**Your assignment**
Begin at the top of the following data. Copy each line exactly until you have copied the line containing "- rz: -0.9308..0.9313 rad".

-- Source data follows --

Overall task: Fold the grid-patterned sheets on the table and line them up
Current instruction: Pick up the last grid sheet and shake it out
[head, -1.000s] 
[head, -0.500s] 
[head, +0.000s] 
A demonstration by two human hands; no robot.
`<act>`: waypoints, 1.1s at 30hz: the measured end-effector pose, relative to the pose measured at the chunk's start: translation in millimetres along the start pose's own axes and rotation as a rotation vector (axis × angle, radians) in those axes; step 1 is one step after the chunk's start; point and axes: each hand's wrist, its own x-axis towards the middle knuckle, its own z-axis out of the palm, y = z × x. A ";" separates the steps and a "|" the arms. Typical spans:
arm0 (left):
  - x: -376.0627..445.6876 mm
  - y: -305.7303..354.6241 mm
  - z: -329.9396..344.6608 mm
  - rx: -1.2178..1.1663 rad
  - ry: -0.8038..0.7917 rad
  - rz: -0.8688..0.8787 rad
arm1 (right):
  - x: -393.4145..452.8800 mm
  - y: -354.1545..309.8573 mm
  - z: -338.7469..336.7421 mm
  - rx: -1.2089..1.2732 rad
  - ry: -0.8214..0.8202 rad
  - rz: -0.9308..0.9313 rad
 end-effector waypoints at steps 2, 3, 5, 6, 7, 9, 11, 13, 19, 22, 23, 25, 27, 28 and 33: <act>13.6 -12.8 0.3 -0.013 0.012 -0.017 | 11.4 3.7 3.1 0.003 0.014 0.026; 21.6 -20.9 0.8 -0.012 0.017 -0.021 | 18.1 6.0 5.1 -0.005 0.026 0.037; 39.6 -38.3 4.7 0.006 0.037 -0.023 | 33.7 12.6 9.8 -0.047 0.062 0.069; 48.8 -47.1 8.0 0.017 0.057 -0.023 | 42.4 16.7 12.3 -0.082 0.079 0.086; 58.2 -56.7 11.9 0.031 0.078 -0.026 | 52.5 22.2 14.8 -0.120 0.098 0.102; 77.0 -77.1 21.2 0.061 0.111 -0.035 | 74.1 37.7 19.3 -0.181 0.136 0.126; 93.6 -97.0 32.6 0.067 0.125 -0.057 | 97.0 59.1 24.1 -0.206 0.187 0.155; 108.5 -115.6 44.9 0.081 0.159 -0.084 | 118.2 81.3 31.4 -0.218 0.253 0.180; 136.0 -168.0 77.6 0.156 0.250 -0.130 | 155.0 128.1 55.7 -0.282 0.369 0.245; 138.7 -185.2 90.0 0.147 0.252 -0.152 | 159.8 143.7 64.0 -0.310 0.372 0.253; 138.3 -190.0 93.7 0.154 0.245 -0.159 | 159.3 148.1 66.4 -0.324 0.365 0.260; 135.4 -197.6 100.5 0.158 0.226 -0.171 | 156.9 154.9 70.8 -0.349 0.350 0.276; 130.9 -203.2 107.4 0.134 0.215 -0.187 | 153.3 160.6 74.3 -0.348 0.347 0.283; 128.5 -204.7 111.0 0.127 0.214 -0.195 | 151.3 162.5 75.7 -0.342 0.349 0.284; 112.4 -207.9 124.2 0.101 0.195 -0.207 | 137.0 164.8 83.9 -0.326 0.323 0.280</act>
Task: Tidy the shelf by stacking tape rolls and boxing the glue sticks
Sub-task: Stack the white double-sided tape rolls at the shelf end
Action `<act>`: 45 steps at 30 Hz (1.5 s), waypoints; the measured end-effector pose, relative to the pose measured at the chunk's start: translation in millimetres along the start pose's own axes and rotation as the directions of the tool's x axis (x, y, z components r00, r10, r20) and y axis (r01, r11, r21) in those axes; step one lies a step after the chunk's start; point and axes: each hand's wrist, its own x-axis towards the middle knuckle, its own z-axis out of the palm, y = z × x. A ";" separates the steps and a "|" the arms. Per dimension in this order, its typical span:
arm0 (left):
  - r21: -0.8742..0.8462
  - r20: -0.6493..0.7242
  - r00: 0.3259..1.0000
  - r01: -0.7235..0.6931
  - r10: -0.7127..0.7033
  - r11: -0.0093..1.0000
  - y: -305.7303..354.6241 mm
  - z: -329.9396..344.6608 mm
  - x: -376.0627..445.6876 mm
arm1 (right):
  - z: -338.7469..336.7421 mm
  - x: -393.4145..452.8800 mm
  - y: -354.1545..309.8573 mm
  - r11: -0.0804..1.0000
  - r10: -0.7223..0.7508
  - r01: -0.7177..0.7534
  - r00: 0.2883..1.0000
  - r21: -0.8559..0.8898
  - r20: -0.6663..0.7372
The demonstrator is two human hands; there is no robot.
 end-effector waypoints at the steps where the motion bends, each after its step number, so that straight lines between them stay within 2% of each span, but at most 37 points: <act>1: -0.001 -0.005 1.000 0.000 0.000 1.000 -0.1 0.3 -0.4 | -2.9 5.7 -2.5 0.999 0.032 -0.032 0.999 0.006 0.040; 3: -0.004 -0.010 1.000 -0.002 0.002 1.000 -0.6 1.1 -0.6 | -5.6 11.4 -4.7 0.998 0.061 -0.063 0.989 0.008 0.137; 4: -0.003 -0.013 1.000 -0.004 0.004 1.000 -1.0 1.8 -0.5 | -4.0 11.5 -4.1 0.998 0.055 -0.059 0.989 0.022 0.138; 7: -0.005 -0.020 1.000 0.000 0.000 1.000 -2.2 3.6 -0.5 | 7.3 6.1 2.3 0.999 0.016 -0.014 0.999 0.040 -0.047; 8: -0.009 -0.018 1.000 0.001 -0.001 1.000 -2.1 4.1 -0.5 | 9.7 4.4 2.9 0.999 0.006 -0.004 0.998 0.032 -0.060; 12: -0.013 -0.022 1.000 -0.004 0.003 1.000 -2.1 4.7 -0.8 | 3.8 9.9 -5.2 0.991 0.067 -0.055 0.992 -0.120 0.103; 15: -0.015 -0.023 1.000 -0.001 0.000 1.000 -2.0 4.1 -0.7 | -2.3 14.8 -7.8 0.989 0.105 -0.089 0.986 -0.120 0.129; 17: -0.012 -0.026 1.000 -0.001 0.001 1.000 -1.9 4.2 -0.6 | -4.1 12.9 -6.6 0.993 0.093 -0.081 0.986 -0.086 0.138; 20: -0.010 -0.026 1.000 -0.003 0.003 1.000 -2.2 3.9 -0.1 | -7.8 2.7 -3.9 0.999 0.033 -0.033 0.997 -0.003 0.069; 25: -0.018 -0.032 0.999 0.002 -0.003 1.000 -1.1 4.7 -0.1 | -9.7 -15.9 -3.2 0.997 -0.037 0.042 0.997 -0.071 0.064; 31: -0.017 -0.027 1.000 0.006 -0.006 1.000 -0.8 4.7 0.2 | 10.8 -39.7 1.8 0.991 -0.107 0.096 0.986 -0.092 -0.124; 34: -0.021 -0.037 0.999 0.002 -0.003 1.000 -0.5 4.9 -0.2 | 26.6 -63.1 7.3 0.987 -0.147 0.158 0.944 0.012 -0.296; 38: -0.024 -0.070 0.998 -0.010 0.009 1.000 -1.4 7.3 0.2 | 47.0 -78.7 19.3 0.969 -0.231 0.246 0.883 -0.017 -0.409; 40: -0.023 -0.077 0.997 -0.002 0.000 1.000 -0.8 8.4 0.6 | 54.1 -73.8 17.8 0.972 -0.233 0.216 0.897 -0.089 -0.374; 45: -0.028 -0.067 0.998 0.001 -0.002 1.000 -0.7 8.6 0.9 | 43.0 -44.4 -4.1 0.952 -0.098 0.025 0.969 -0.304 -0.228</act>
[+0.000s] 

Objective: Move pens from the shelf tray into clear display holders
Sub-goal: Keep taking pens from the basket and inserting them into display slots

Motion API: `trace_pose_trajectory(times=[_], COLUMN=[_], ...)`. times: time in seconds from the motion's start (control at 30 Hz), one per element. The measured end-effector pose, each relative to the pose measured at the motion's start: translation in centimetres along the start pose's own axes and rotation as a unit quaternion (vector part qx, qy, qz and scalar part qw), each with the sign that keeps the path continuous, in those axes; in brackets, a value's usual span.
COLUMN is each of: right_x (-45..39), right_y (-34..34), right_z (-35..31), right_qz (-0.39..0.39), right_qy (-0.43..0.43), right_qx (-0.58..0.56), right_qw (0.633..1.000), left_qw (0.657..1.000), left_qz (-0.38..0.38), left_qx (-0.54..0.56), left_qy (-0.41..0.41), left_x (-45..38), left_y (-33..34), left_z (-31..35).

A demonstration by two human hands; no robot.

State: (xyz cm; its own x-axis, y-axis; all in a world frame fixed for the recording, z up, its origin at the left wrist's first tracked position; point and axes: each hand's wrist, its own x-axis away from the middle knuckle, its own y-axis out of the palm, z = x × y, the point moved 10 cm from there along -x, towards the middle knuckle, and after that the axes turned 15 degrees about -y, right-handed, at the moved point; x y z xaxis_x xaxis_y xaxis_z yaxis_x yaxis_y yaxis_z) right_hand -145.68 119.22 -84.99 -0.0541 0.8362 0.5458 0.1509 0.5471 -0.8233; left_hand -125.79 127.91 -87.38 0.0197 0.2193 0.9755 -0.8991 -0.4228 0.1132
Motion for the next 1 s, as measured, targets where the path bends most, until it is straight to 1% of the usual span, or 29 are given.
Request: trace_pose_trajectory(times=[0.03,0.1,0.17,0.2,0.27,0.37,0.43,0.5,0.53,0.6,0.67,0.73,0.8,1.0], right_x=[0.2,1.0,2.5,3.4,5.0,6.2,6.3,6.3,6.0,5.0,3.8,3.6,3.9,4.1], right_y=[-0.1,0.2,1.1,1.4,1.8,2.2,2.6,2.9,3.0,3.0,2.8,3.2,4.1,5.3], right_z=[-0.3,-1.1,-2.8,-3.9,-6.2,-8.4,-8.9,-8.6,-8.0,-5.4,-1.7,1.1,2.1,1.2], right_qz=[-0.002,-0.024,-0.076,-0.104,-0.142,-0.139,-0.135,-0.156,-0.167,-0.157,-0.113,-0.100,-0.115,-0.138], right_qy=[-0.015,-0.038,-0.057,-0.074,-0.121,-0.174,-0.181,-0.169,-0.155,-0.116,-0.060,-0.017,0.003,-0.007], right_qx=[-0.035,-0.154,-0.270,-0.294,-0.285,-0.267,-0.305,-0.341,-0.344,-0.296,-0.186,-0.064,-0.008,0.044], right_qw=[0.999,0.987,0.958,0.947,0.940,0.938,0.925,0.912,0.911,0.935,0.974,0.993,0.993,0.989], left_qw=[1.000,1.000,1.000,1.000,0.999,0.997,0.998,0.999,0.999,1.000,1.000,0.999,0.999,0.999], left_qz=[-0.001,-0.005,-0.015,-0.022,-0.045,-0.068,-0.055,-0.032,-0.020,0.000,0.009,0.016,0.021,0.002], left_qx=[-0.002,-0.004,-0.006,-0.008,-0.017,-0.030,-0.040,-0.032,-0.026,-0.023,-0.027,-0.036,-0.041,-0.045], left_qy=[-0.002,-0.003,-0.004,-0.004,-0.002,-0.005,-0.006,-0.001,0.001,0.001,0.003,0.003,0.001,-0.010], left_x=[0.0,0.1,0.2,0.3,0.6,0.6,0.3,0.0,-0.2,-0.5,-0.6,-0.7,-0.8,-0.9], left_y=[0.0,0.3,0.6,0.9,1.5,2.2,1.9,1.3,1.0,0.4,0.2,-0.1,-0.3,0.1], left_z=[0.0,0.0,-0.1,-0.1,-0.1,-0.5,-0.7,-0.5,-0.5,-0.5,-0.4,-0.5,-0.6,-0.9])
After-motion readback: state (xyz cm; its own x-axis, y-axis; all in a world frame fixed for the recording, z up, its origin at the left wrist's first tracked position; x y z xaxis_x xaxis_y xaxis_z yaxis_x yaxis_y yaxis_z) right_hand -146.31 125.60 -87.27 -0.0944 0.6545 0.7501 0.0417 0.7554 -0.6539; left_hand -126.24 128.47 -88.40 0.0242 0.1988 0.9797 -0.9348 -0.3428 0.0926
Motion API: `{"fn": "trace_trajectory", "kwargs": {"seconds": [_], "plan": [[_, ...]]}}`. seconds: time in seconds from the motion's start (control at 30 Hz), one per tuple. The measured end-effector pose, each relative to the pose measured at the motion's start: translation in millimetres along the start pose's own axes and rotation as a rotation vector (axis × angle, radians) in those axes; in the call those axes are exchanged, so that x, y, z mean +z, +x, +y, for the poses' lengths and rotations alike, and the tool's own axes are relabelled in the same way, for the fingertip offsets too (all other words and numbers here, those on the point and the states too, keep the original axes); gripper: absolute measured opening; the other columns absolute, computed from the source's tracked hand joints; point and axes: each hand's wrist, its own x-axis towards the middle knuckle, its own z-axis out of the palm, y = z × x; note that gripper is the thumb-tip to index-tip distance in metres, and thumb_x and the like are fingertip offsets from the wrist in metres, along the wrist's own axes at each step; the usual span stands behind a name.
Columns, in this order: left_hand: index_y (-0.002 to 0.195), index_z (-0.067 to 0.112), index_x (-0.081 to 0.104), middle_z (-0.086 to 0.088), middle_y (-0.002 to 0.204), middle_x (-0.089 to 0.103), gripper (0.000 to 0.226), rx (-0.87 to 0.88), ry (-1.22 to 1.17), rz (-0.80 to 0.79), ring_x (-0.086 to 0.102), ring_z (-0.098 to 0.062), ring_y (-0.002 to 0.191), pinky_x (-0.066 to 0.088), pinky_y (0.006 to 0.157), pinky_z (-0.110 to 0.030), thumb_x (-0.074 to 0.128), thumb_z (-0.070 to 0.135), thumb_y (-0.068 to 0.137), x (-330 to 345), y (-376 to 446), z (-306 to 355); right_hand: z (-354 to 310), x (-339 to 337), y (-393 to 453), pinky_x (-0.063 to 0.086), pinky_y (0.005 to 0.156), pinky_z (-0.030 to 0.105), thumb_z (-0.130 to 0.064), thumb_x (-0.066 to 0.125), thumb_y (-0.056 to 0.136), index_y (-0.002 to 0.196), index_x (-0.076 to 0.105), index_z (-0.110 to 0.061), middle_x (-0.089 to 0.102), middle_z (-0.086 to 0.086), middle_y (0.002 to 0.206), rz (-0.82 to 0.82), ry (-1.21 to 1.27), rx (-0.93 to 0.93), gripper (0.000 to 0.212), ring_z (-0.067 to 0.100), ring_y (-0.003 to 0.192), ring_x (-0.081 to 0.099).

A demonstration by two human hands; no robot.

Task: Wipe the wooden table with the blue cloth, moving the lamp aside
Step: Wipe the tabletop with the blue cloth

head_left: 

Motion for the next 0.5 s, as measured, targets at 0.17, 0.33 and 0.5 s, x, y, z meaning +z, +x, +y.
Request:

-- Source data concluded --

**Result**
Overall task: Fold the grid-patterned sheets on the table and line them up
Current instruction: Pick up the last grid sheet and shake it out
[head, -1.000s] 
[head, -0.500s] 
[head, +0.000s] 
A demonstration by two human hands; no robot.
`<act>`: waypoints, 1.1s at 30hz: the measured end-effector pose, relative to the pose measured at the chunk's start: translation in millimetres along the start pose's own axes and rotation as a rotation vector (axis × angle, radians) in those axes; step 1 is one step after the chunk's start; point and axes: each hand's wrist, its own x-axis towards the middle knuckle, its own z-axis out of the palm, y = z × x. A ";" separates the steps and a "|" the arms. Typical spans:
arm0 (left):
  - x: -376.0627..445.6876 mm
  - y: -305.7303..354.6241 mm
  - z: -329.9396..344.6608 mm
  - rx: -1.2178..1.1663 rad
  - ry: -0.8038..0.7917 rad
  - rz: -0.8688..0.8787 rad
arm1 (right):
  - x: -393.4145..452.8800 mm
  - y: -354.1545..309.8573 mm
  - z: -338.7469..336.7421 mm
  - rx: -1.2089..1.2732 rad
  - ry: -0.8214..0.8202 rad
  - rz: -0.9308..0.9313 rad

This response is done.